By Alex Abrams | Jan. 25, 2020, 7:50 p.m. (ET)
Nathan Chen performs his men's short program at the 2020 U.S. Figure Skating Championships on Jan. 25, 2020 in Greensboro, N.C.

 

GREENSBORO, N.C. — Nathan Chen wasn’t sure a week ago what his short program would look like when he finally stepped on the ice.

Battling the flu, the 2018 Olympian and two-time defending world champion didn’t have as much time to train as he’d like in the days leading up to the U.S. Figure Skating Championships, part of the Team USA Champions Series, presented by Xfinity.

When the Yale sophomore, 20, finally returned to practice, it didn’t go well. As it turns out, not everything comes easily for the American superstar who hasn’t been beaten at a competition since 2018.

Nonetheless, Chen executed his short program brilliantly Saturday at the Greensboro Coliseum Complex, which he called one of the best of his career, to put himself in position to win his fourth consecutive national championship. He landed the big jumps he has become known for — including two quads — and took a large early lead over the rest of the field after earning a score of 114.13.

“I’m thrilled with today.
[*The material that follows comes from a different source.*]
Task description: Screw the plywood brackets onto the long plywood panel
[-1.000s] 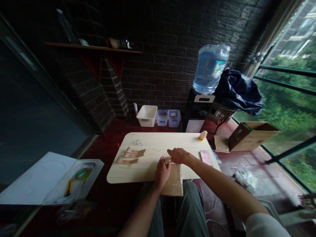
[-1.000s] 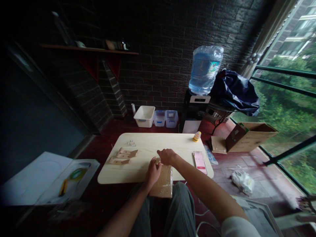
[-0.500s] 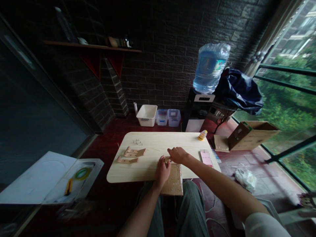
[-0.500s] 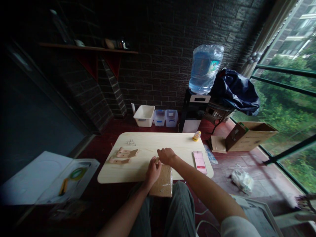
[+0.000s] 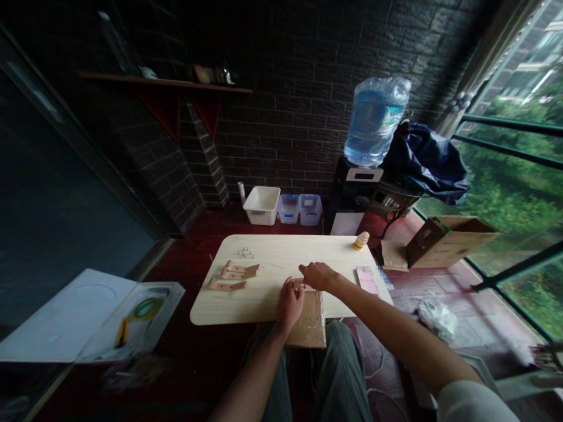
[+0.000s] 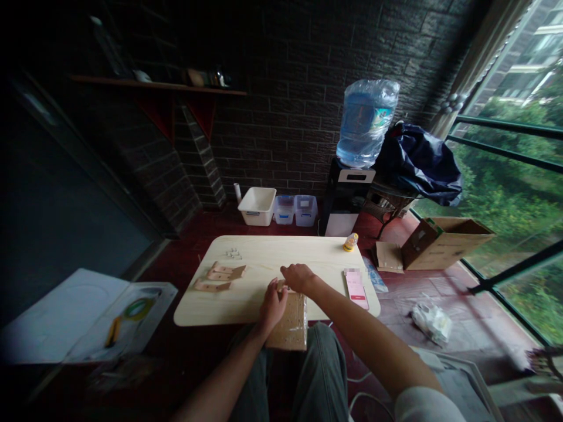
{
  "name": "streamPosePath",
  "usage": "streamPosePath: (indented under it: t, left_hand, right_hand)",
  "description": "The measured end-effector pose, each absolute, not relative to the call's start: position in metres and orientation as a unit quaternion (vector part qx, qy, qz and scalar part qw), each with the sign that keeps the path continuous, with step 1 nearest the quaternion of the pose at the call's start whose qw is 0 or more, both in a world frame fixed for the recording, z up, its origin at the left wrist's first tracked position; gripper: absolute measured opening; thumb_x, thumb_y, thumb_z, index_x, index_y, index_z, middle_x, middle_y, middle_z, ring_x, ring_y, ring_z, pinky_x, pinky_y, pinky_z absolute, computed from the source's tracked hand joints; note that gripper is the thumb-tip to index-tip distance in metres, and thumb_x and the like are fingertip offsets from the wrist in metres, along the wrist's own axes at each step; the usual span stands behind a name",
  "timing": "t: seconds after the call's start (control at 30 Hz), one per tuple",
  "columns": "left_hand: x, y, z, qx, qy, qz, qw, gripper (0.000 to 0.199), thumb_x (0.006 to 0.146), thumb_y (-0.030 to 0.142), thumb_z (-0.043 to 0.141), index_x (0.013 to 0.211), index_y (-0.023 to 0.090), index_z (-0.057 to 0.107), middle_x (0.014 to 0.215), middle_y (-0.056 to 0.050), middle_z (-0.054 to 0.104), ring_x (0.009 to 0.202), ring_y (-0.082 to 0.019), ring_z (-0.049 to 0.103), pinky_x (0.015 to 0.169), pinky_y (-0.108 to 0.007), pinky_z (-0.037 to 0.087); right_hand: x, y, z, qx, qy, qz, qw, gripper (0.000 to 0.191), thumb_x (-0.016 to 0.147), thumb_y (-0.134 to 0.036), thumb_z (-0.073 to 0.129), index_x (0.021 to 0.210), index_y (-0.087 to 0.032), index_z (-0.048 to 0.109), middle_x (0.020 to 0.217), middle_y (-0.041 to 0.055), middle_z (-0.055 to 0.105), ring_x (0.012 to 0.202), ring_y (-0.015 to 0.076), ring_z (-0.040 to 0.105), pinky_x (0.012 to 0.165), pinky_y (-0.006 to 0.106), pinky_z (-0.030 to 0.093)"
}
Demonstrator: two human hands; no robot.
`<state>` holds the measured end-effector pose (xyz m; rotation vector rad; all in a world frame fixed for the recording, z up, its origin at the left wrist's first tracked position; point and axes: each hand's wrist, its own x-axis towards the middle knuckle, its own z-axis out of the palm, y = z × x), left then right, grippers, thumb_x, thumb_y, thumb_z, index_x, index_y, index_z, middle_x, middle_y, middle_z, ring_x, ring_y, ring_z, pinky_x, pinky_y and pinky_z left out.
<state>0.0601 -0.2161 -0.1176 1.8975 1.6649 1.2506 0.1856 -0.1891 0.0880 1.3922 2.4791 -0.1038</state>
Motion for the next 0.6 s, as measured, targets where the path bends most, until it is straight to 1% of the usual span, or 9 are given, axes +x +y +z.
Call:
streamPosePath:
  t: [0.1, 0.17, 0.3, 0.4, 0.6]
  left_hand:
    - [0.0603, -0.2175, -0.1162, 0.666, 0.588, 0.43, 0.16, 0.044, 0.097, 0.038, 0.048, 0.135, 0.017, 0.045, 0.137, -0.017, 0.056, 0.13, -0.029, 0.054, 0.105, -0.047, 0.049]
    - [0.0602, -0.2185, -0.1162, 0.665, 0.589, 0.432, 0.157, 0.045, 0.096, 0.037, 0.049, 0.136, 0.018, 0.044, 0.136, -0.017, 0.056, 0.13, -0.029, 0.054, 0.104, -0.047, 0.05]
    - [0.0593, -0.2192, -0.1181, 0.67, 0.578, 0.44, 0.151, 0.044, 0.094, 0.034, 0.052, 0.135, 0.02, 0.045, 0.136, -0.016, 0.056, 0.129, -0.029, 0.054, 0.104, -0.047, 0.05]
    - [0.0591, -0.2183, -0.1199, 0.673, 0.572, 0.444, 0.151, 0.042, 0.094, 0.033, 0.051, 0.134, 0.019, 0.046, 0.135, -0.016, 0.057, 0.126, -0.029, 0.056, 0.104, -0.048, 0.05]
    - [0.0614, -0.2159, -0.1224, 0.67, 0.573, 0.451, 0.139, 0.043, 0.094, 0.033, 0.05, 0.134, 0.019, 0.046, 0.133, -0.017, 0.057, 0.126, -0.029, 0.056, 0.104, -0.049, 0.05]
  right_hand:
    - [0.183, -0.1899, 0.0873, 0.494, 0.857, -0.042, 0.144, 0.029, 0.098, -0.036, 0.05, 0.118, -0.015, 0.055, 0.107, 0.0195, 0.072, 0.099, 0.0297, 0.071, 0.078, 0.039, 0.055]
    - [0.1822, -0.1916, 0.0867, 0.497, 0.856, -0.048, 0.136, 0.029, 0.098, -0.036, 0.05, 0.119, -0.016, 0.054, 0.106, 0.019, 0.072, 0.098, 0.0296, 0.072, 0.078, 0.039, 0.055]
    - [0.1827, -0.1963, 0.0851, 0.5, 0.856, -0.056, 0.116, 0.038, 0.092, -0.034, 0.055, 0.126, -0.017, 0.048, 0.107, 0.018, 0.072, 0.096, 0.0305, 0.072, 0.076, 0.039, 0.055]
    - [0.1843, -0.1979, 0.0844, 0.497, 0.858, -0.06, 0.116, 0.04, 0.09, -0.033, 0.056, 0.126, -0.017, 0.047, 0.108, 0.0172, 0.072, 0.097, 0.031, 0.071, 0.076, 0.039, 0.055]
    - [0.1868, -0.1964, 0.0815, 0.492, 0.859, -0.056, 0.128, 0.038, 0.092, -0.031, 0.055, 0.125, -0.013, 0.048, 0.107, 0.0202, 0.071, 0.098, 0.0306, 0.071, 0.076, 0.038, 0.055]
The short program went really well,” said Chen, whose score upped the nationals short program record he already owned. “I was really happy I was able to get the elements in while still keeping most of the choreography in as well.”

Chen is attempting to become the first American men’s figure skater to win four consecutive national championships since Brian Boitano in 1988. The Salt Lake City native has dominated both domestically and internally, and he arrived in Greensboro this week as the reigning world, Grand Prix Final and U.S. champion.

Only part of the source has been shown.